Dopo i 30 anni di Erasmus, l’Agenzia Nazionale Giovani spegne 10 candeline

Presenti alla prima giornata di festeggiamenti, insieme a circa 200 giovani, Bobba e De Vincenti

Roma – Oltre 4.500 progetti presentati, piu’ di 92 milioni di euro investiti sulle nuove generazioni, 110mila partecipanti al programma (20,9% con minori opportunita’, eta’ media 18-25 anni), 62mila stranieri accolti (53,3% di sesso femminile), 100% delle risorse Ue impegnate, 11.000 partecipanti per 17 milioni di euro destinati all’area del Mediterraneo.

Sono i numeri di dieci anni di attivita’ dell’Agenzia Nazionale Giovani, che oggi pomeriggio al Tempio di Adriano a Roma ha dato il via alla due giorni di festeggiamenti con ‘10.30.60 E ora e’ ora’, l’evento che nel suo titolo ricorda che il 2017 e’ stato anche l’anno del trentesimo compleanno del programma di mobilita’ europeo Erasmus e del sessantesimo anniversario dei Trattati di Roma.

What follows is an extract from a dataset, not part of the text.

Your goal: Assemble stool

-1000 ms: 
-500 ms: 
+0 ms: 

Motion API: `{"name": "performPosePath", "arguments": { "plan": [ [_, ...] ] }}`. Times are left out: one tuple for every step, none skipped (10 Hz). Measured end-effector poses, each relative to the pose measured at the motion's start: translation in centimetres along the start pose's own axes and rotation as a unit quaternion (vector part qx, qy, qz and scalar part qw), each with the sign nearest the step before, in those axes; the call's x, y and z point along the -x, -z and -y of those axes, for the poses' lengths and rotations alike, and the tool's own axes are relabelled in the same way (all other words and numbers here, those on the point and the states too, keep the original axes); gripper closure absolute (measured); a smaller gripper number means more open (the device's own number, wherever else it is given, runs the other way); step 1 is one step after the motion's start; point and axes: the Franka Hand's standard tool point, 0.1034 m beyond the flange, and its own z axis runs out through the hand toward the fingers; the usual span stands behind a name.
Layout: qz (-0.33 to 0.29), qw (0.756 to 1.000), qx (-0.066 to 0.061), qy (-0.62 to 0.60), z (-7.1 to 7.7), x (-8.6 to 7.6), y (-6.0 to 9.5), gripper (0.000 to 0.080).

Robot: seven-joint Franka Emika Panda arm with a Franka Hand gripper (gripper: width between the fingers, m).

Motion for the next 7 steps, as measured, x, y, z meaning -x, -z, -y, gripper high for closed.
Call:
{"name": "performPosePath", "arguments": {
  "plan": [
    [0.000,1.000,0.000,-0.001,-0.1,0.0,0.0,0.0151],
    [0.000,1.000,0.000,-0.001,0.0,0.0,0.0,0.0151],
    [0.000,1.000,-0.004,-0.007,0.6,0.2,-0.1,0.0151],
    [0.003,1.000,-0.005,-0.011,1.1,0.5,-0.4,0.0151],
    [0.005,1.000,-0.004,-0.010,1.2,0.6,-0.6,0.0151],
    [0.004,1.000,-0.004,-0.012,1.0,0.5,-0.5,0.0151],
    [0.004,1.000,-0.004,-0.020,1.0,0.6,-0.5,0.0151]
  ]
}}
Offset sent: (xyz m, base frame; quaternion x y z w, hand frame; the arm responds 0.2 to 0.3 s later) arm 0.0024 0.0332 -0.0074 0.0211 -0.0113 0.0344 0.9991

Presenti a questa prima giornata di festeggiamenti, insieme a circa 200 giovani, anche il sottosegretario al ministero del Lavoro Luigi Bobba, il ministro della Coesione Territoriale Claudio De Vincenti e l’assessore allo Sport del Comune di Roma Daniele Frongia. L’iniziativa, promossa dall’Ang con l’obiettivo di raccontare i risultati ottenuti e le storie dei protagonisti di questi dieci anni di ‘Erasmus+: gioventu”, ha coinvolto tanti ospiti. Dopo i saluti del direttore generale Ang Giacomo D’Arrigo e del capo del Dipartimento della gioventu’ e del servizio civile nazionale Calogero Mauceri, Fabio Zaffagnini, ideatore del progetto Rockin 1000, la piu’ grande rock band al mondo, ha aperto il pomeriggio parlando di sogni e dando le sue tre regole per realizzarli: non sognare in grande ma in piccolo, non pianificare, nessuna regola.

Dopo gli interventi istituzionali, il pomeriggio e’ proseguito tra i racconti del dj Claudio Coccoluto e del conduttore televisivo Andrea Pezzi, del cantante dei The Giornalisti Tommaso Paradiso e del giornalista e commentatore sportivo Pierluigi Pardo. Domani sara’ la volta della conduttrice tv Mia Ceran, del direttore d’orchestra piu’ giovane d’Europa Beatrice Venanzi, dell’esploratore italiano Alex Bellini e dell’atleta Fidal Marco Fassinotti, oltre agli atleti paralimpici Chiara Coltri e Giulio Maria Papi e alla nazionale dei calciatori con sindrome di down vincitori del mondiali 2017. L’evento, oltre a sottolineare l’attivita’ della piu’ giovane PA d’Italia (eta’ media 37 anni) in tema di inclusione sociale, cittadinanza attiva, investimento sul capitale umano e promozione del talento giovanile, e’ stato un momento per chiarire alcuni aspetti tecnici, come i meccanismi di accreditamento degli enti, ma anche spazio di riflessione critica e confronto tra ragazzi e rappresentanti agenzie nazionali che si occupano di Erasmus.

Molte le domande e i suggerimenti sugli strumenti di verifica delle associazioni che in Europa accolgono i ragazzi che aderiscono al programma di volontariato europeo, sulla compatibilita’ tra la politica europea di mobilita’ e la riduzione degli investimenti, che negli ultimi anni ha colpito il settore di istruzione e formazione, sulla necessita’ di incentivare la comunicazione rispetto alle opportunita’ offerte da Erasmus plus (formazione professionale, scuole, volontariato), al di la’ dell’Erasmus universitario, o sull’idea di sostituire le gite scolastiche con esperienze Erasmus. Ma spazio anche ai racconti di chi, grazie ad Erasmus+, e’ riuscito a costruire progetti come ‘Green in Europe’, che a Taranto, in Puglia, ha dato la possibilita’ a 150 giovani di andare all’estero grazie a scambi interculturali, che pero’ hanno un legame con il territorio. Dal 3 al 9 novembre, nell’ambito delle celebrazioni, sara’ possibile visitare al Maxxi di Roma un murales realizzato per i 30 anni di Erasmus dal diciassettenne venezuelano Santiago Di Gennaro in occasione della Settimana Europea della Gioventu’ dello scorso maggio.